Clyde Smith, general manager of the Bilmar Beach Resort in Treasure Island, said many guests who aren’t familiar with the high-traffic atmosphere around the beach have appreciated the tips. He said he would like to see similar information distributed to drivers who rent cars, as well.

“If you have pedestrians and drivers all in the same loop I think you are going to greatly reduce the risk,” Smith said.

The key cards, distributed as part of a joint effort by the DOT, the Center for Urban Transportation Research and the Tampa Bay Beaches Chamber of Commerce, first were given out last year. About 20,000 key cards and 30,000 larger rack cards were distributed last year, Carson said, and an additional 10,000 key cards with “WalkWise tips” were ordered to restock this year.

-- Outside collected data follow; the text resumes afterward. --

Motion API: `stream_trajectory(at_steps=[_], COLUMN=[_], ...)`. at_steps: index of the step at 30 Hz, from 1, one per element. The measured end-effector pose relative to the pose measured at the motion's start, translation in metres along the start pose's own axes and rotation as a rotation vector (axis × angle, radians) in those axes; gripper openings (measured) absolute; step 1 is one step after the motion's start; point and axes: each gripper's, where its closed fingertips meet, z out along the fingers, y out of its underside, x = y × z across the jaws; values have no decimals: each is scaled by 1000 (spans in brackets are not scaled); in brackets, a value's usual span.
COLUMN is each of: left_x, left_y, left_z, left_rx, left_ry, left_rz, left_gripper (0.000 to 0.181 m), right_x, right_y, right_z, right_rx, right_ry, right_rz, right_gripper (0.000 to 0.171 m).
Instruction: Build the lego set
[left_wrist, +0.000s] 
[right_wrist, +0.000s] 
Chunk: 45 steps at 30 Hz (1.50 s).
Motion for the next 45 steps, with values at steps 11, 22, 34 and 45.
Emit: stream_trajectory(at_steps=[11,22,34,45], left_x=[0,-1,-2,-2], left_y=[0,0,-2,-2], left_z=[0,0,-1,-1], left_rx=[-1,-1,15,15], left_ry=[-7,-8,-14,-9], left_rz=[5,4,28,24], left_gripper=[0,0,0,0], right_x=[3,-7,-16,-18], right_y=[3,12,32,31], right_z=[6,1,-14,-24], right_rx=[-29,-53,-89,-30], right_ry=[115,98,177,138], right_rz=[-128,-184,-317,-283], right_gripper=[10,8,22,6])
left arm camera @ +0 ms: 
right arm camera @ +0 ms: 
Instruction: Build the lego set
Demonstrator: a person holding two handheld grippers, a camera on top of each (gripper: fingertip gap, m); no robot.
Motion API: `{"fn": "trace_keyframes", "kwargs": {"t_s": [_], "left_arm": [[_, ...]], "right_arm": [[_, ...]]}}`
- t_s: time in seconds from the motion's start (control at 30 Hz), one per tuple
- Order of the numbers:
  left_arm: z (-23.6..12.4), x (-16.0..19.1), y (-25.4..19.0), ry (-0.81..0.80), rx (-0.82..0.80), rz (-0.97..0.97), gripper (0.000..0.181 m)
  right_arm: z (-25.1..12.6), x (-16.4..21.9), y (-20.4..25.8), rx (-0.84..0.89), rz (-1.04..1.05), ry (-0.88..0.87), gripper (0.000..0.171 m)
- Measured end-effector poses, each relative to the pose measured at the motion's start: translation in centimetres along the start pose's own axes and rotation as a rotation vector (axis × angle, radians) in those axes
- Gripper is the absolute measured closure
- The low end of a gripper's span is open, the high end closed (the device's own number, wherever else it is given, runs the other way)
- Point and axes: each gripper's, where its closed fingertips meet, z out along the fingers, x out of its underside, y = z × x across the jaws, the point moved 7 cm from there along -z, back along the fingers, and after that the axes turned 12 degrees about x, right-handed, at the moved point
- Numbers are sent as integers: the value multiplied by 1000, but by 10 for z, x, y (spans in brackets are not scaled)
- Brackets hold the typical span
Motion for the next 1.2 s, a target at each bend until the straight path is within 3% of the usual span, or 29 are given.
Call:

The cards, designed at the Center for Urban Transportation Research, cost $297 for 10,000 to be printed.

Doug Izzo, governmental affairs representative with the Beaches Chamber of Commerce, said hotel employees and law enforcement have been supportive.

“It’s just a way to tell their visitors, to bring it up to them without causing too much alarm, ... just a little reminder to them,” Izzo said.

The Chamber of Commerce is focusing on the entire stretch of beaches, from St. Pete Beach to Clearwater Beach. He said the problem is consistent throughout the stretch but tends to be worse in areas with heavier traffic.

Smith said the situation in Treasure Island is improving.

“We were hearing about something almost monthly. Now it’s been a while since someone in our immediate area was struck by a car,” he said.